UERJ/HUPE - Hospital Universitário Pedro Ernesto (RJ) — Prova 2023
Considerando as diretrizes brasileiras do Ministério da Saúde (INCA, 2016) para o rastreamento do câncer de colo uterino, é correto afirmar que:
Rastreamento CA colo uterino em HIV+ → 2 exames normais com 6 meses de intervalo, depois anualmente.

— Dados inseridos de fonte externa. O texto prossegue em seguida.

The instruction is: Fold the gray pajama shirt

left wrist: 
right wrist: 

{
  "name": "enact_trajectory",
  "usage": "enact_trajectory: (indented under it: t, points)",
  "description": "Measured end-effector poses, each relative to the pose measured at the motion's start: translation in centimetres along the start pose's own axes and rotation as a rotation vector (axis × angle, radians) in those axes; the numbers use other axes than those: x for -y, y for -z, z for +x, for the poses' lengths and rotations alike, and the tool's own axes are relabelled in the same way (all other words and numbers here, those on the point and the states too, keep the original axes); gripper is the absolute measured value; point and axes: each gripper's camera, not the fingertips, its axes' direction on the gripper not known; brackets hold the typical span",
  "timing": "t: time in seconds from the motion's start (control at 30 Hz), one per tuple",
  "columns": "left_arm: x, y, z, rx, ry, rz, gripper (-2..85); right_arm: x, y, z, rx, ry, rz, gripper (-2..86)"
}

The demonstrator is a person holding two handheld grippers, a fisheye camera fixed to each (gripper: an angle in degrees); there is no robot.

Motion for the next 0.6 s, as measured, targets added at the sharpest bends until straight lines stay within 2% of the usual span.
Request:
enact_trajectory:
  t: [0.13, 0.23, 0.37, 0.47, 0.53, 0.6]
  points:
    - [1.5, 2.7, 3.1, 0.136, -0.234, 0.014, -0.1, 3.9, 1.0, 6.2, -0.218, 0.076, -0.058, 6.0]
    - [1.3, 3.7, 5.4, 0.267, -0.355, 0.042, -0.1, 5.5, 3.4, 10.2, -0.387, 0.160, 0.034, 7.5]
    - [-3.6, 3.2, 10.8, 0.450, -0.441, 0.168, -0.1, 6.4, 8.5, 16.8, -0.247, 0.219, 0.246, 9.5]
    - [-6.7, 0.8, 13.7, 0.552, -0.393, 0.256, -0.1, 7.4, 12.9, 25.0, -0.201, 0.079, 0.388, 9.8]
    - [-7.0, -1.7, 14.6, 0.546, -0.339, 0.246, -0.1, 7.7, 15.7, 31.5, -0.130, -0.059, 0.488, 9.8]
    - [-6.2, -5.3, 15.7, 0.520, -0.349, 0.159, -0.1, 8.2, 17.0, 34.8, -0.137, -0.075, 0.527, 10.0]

Pacientes com HIV têm maior risco de desenvolver lesões intraepiteliais e câncer de colo uterino devido à imunossupressão. Por isso, as diretrizes recomendam um esquema de rastreamento mais intensivo, com exames mais frequentes, mesmo após resultados normais iniciais.
O rastreamento do câncer de colo uterino é uma estratégia fundamental de saúde pública, com o exame colpocitológico (Papanicolau) sendo a principal ferramenta. As diretrizes brasileiras do Ministério da Saúde (INCA, 2016) estabelecem protocolos específicos para diferentes populações. Para a população geral, a faixa etária recomendada para rastreamento é de 25 a 64 anos. Após dois exames anuais normais, o intervalo pode ser estendido para três anos. Em gestantes, a coleta do exame colpocitológico é segura e deve ser realizada, incluindo o esfregaço endocervical, se clinicamente indicado, pois a gravidez não impede a detecção de lesões. O uso de estrogênio tópico em mulheres pós-menopausa pode, na verdade, melhorar a qualidade da amostra ao reverter a atrofia, não devendo ser evitado. No entanto, mulheres com vírus HIV representam um grupo de alto risco. Devido à imunossupressão, elas são mais suscetíveis à infecção persistente por HPV e à progressão mais rápida para lesões de alto grau e câncer. Por isso, as diretrizes do INCA 2016 recomendam um esquema de rastreamento mais intensivo: dois exames colpocitológicos com intervalo de 6 meses. Se ambos forem normais, o rastreamento passa a ser anual, e não a cada três anos como na população geral.
De acordo com as diretrizes do INCA 2016, mulheres HIV positivas devem realizar dois exames colpocitológicos com intervalo de 6 meses. Se ambos forem normais, o rastreamento passa a ser anual. Em caso de alterações, o manejo segue protocolos específicos.
Mulheres com HIV possuem maior risco de infecção persistente por HPV e de progressão mais rápida das lesões intraepiteliais para câncer de colo uterino devido à imunossupressão. Por isso, um rastreamento mais frequente é necessário para detecção precoce.
As diretrizes gerais do INCA recomendam o rastreamento para mulheres de 25 a 64 anos. Após dois exames anuais normais, o intervalo passa a ser de três anos. A coleta em gestantes é segura e deve ser realizada, incluindo o esfregaço endocervical, se indicado.